** Exercise **
Using the records below, transcribe word for word the stretch from the line that contains "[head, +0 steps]" through the line that contains "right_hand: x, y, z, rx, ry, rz", both end lines included, and nothing else.
Start of Material supplied
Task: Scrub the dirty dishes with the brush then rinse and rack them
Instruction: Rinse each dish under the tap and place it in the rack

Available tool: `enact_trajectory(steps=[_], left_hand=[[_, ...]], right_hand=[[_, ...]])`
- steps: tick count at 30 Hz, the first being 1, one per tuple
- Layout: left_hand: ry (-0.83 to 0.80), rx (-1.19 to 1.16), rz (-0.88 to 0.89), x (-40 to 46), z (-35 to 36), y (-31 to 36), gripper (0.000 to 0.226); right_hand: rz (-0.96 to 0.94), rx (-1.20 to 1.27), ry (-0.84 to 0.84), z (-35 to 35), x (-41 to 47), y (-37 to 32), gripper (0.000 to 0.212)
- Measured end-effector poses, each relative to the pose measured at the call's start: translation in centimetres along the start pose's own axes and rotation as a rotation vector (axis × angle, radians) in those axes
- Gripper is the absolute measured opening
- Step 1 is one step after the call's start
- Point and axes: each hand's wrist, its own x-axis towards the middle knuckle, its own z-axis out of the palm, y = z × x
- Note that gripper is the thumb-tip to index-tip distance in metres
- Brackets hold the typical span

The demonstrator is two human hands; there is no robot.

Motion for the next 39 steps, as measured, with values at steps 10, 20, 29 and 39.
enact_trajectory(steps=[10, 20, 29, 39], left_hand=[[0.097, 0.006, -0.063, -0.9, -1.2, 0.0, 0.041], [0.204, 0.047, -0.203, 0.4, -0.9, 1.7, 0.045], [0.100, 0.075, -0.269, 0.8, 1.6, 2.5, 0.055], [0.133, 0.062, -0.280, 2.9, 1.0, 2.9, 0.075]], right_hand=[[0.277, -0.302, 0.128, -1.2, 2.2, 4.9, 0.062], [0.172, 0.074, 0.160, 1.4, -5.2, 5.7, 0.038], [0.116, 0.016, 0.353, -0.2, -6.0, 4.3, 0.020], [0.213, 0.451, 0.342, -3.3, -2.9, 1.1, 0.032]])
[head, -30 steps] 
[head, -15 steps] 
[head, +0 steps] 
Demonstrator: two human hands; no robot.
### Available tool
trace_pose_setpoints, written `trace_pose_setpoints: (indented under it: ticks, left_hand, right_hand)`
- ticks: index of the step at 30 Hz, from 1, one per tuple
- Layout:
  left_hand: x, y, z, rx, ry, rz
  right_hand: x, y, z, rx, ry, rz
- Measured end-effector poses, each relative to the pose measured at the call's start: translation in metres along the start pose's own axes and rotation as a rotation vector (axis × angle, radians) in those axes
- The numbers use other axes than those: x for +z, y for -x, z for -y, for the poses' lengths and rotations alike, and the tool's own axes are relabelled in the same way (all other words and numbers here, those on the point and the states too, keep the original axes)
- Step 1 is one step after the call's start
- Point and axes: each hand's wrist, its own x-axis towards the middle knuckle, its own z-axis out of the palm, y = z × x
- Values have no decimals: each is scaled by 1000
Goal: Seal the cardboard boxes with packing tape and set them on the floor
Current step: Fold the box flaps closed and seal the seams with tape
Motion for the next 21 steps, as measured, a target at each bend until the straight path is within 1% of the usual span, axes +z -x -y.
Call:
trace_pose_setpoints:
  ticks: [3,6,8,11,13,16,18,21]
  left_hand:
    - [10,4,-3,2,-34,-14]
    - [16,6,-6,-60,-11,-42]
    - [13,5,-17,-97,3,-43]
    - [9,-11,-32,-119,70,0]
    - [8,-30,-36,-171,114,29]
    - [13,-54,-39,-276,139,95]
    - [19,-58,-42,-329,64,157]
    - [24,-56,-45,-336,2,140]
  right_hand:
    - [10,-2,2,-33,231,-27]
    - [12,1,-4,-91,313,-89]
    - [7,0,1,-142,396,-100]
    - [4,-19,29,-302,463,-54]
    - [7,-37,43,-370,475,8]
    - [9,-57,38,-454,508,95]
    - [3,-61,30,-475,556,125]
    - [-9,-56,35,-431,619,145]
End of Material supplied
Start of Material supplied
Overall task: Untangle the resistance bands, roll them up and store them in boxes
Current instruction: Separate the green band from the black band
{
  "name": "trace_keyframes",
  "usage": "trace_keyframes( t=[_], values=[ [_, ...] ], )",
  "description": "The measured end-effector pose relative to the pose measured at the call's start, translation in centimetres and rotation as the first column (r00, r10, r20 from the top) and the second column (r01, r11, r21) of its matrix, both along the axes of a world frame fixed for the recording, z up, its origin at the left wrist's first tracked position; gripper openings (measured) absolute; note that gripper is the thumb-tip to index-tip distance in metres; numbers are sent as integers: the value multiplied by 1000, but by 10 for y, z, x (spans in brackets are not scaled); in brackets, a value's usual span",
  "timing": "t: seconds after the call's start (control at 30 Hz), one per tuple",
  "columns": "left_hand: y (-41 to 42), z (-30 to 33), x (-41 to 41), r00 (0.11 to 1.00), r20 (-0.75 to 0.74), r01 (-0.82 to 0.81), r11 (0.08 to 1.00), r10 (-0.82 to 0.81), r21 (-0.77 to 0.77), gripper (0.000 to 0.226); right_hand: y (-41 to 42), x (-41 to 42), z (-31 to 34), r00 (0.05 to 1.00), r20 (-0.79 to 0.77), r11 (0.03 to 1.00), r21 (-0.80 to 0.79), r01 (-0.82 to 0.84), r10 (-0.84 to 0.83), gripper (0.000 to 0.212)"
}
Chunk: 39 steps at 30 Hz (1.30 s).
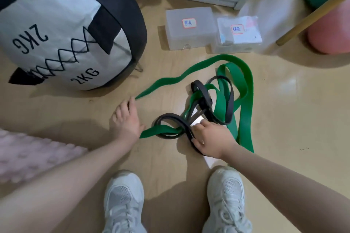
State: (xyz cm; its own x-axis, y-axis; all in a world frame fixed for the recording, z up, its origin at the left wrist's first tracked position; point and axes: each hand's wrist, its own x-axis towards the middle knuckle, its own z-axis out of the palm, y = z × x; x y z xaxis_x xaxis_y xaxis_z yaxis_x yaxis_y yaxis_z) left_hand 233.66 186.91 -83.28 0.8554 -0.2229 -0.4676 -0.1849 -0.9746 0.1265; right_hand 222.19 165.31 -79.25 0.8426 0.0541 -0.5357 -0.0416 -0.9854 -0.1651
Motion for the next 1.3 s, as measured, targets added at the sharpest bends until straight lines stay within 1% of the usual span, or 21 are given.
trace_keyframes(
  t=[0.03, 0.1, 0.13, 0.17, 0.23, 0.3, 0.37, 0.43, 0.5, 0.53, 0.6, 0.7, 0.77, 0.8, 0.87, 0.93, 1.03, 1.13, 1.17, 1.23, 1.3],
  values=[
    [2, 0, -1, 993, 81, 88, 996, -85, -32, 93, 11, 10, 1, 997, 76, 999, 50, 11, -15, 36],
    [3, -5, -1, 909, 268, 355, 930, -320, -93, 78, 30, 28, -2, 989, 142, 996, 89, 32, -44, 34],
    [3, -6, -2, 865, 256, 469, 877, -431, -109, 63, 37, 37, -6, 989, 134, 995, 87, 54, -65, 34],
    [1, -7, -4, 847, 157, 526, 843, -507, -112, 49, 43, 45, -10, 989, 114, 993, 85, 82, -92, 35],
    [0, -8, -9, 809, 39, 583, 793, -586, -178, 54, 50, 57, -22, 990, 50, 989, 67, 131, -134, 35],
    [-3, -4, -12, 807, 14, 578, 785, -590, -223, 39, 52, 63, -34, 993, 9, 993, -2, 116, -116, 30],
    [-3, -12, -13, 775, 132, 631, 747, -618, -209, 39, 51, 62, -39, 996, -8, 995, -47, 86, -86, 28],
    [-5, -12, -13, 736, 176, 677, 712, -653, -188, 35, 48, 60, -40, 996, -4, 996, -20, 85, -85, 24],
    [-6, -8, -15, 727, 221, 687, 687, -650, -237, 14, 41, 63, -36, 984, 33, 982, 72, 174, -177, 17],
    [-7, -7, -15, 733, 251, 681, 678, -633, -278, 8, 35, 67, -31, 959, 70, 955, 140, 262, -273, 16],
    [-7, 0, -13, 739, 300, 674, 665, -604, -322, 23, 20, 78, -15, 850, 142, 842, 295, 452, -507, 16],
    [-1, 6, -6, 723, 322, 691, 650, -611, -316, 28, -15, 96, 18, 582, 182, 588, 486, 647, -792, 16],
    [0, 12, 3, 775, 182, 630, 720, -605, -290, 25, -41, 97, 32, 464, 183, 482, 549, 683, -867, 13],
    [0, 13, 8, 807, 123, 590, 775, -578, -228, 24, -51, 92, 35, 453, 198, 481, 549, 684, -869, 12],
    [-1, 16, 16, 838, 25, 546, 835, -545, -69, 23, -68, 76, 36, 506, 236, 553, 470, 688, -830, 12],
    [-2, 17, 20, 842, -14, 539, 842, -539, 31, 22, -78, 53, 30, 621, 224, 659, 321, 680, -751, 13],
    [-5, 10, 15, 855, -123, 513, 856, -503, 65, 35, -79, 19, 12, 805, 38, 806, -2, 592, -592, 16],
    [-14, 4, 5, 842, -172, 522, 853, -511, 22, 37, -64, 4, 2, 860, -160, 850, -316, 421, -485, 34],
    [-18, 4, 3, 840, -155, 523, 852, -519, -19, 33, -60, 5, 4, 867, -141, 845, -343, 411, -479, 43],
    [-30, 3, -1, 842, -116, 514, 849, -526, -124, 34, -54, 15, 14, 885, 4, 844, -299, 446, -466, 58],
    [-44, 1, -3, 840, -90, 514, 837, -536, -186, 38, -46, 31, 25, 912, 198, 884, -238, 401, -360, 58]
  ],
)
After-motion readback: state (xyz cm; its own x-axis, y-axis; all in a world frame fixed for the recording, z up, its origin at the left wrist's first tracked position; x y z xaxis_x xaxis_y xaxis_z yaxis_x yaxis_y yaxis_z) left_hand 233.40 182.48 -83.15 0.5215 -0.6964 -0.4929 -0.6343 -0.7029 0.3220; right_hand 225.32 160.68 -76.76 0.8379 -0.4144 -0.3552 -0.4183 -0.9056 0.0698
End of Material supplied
** Problem solution **
[head, +0 steps] 
Demonstrator: two human hands; no robot.
### Available tool
trace_pose_setpoints, written `trace_pose_setpoints: (indented under it: ticks, left_hand, right_hand)`
- ticks: index of the step at 30 Hz, from 1, one per tuple
- Layout:
  left_hand: x, y, z, rx, ry, rz
  right_hand: x, y, z, rx, ry, rz

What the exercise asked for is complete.